Jack, I soon found out, is a man about town in Dubuque. A cultured town historian, a person to know, a man with friends and associates spreading out of him like heads on a Hydra, Jack proved to be a fine host. Despite not being a biker himself, he was a member of several traveling sites, such as Warm Showers and Couch Surfer. He simply enjoyed showing people warm hospitality when they came through his town, learning about them, and consequently making new friends in the process. It was just the way he was. When asked why he hosted so many people, he said that he was part of a long Iowa tradition of giving travelers a place to stay, whether it be in a loft in a barn or in the house itself. And when pressed to say why he specifically wanted to be a part of this tradition, he quoted Hebrews 13:2 – “Be not forgetful to entertain strangers: for thereby some have entertained angels unawares.”
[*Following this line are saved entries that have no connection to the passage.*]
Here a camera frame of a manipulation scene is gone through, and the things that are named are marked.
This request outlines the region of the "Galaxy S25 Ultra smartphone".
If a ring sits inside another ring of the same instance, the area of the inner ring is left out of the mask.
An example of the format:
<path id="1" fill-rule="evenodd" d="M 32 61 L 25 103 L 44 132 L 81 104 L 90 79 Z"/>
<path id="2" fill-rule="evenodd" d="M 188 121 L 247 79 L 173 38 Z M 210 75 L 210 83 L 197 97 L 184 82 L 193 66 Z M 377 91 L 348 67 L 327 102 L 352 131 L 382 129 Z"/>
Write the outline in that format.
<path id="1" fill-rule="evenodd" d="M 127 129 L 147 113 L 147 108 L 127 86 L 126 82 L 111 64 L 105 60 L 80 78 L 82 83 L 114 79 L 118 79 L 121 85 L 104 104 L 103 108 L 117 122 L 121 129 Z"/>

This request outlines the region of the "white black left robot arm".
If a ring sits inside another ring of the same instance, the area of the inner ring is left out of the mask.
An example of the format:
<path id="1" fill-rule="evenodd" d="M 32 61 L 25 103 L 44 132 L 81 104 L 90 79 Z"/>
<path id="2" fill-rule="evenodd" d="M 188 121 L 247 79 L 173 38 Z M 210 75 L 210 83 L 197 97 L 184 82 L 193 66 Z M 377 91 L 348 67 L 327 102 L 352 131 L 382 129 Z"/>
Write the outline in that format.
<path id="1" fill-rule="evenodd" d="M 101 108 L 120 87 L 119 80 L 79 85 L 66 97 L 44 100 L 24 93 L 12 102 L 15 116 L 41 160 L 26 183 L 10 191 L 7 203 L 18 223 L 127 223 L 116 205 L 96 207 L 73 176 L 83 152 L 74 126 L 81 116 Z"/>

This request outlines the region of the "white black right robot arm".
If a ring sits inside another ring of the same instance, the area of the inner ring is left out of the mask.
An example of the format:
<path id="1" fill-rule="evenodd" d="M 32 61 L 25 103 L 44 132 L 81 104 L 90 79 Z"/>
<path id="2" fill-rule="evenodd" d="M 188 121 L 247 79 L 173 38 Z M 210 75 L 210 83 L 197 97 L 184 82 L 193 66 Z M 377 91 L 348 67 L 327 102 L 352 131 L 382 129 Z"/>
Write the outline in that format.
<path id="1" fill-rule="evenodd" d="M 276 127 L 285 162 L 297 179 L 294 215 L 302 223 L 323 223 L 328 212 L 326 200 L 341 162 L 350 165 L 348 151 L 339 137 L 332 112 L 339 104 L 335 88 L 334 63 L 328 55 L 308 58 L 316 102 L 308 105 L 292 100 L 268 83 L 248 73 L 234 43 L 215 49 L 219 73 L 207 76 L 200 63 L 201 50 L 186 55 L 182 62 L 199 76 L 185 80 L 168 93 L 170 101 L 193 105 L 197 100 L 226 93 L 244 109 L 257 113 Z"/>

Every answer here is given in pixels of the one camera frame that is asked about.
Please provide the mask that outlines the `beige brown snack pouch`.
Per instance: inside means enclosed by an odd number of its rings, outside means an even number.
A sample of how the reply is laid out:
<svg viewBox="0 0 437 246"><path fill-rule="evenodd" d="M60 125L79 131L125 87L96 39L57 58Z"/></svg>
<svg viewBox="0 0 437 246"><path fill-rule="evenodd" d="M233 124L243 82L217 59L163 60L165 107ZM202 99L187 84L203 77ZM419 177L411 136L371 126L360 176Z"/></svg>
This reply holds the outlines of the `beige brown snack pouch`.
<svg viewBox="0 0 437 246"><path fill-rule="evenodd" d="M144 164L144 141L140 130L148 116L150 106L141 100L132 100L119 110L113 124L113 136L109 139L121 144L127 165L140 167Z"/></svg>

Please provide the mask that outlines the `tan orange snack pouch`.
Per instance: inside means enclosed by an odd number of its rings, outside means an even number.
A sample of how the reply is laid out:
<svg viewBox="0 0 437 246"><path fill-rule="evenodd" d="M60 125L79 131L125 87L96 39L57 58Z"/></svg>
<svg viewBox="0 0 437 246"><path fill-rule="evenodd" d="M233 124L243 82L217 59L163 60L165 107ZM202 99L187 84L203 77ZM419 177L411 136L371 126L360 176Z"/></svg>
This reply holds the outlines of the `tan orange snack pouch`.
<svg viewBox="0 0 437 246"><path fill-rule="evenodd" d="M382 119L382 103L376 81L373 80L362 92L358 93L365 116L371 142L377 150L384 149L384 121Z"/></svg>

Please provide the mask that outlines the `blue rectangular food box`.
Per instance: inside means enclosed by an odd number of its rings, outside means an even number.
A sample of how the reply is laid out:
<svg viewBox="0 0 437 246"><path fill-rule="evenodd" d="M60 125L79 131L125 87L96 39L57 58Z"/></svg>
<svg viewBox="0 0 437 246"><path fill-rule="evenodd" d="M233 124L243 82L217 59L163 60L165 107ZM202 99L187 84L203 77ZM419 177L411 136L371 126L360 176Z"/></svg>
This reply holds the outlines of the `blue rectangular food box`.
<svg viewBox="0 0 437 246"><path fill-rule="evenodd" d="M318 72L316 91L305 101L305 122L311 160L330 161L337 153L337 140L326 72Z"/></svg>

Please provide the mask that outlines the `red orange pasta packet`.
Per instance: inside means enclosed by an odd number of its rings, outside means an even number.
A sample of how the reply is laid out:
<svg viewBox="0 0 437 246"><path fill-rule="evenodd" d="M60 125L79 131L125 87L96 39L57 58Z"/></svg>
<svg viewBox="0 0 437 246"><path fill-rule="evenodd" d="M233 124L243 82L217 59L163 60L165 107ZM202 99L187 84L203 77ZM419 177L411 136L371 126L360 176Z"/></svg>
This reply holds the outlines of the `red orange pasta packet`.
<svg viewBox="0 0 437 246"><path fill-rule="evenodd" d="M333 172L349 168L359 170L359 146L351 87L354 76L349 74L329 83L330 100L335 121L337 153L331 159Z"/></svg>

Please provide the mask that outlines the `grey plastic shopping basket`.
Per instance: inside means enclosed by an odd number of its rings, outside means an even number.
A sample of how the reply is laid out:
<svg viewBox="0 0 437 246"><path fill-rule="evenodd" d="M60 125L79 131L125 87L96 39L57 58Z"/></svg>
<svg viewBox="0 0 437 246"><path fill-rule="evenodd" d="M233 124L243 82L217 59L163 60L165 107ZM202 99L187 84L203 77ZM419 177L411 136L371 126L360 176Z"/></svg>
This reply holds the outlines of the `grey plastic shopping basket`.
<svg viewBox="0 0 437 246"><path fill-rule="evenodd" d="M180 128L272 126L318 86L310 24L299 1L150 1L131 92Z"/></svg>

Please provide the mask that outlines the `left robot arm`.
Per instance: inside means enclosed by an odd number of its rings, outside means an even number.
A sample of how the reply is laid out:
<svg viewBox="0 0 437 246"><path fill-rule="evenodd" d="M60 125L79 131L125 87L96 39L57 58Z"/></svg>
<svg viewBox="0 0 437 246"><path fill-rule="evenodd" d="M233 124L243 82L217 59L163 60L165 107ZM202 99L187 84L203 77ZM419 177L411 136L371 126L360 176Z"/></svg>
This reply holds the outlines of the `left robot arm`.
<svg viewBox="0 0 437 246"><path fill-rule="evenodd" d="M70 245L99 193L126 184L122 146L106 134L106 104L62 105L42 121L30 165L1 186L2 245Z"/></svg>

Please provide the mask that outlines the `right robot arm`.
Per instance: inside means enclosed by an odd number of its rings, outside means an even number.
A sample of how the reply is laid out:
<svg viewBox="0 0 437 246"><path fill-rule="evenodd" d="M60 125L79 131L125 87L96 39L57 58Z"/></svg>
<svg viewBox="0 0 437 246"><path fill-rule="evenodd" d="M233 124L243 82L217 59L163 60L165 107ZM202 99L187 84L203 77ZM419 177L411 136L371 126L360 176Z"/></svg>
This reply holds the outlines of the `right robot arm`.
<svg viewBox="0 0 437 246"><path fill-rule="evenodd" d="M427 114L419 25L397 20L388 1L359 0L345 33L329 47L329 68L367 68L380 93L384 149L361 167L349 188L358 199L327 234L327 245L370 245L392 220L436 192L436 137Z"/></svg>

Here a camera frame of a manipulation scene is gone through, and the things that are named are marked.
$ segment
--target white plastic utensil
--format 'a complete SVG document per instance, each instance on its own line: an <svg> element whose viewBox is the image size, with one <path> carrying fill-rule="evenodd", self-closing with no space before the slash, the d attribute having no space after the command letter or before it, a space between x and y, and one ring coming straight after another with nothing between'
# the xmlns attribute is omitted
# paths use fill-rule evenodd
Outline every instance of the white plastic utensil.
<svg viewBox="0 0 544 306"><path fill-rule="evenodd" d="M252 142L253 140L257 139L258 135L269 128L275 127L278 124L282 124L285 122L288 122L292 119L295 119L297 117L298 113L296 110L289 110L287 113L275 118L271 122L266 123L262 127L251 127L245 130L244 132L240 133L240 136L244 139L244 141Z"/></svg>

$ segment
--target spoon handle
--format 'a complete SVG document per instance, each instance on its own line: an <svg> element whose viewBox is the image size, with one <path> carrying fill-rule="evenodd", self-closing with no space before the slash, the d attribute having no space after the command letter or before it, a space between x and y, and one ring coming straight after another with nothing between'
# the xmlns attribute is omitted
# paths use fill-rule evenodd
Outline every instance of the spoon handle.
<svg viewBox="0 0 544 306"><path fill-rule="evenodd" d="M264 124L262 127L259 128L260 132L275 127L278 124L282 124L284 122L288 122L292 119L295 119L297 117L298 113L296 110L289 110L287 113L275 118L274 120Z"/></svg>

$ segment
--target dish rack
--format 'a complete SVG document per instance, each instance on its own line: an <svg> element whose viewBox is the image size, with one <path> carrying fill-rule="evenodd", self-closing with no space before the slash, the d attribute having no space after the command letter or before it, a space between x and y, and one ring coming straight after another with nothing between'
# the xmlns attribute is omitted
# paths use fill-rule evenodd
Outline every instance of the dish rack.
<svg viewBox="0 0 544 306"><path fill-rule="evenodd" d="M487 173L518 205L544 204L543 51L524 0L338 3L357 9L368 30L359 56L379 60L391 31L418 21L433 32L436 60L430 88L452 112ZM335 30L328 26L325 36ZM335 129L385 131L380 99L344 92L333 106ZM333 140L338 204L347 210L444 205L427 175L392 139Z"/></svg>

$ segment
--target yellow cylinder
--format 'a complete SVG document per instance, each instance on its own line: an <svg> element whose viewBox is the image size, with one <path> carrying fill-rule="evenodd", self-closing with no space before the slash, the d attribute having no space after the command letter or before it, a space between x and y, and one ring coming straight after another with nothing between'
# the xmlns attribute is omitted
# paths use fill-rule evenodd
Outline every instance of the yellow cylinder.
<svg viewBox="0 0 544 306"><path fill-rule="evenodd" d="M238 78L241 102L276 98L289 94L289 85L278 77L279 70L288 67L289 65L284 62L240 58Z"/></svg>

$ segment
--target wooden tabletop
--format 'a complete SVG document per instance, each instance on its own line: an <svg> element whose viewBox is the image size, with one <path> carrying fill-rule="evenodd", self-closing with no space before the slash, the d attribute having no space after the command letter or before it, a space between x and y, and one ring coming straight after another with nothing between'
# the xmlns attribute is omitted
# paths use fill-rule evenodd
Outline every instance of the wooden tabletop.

Despite my plans to be on my way by mid-afternoon, after he took me and the canoers (known as Kassidy, Ricky, and Noah) to the “Field of Dreams” site about 30 miles outside of Dubuque, I asked if it would be alright if I stayed just one more day.

IMG_0018
From left, Jack, Kassidy, me, Ricky, and Noah.

That afternoon, Kassidy, being another beer snob, and I hit up another brewery. After a few pints over philosophical discussion, we were asked to join the rest of the group at the home of another of Jack’s friends that overlooked the whole river-side of the city; which we had to take the world’s steepest, shortest trolley to get to. We ate Havarti cheese and drank IPAs, then all went for a tour of Eagles Point Park while Jack narrated the city’s history to us after passing each landmark. Once back to his place, we enjoyed some curried chicken and vegetables, with spiced rum baked peaches and ice cream for dessert.

I did in fact leave the next day, despite the warm hospitality shown to me by Dubuque’s favorite son. I had to, for there were more people to meet as my adventure carried forward. I still had to meet Dustin in Davenport, and the owners of the hidden Odessa Grill, Dan, Steph, Brian, and Kris. And who could forget Laura and Jeff, who I sat next to at the Potosi Brewery. Turns out Laura is both an alumni of the University of Minnesota as well as the Blandin Community Leadership Program, as am I. Or the caretaker of the bike trail outside Welch, Minnesota, who shared his donut with me as I struck camp. There’s a story with each of them, and many more people to list, but the only way to truly know them all is to live the journey yourself. Some stories will just have to be for me.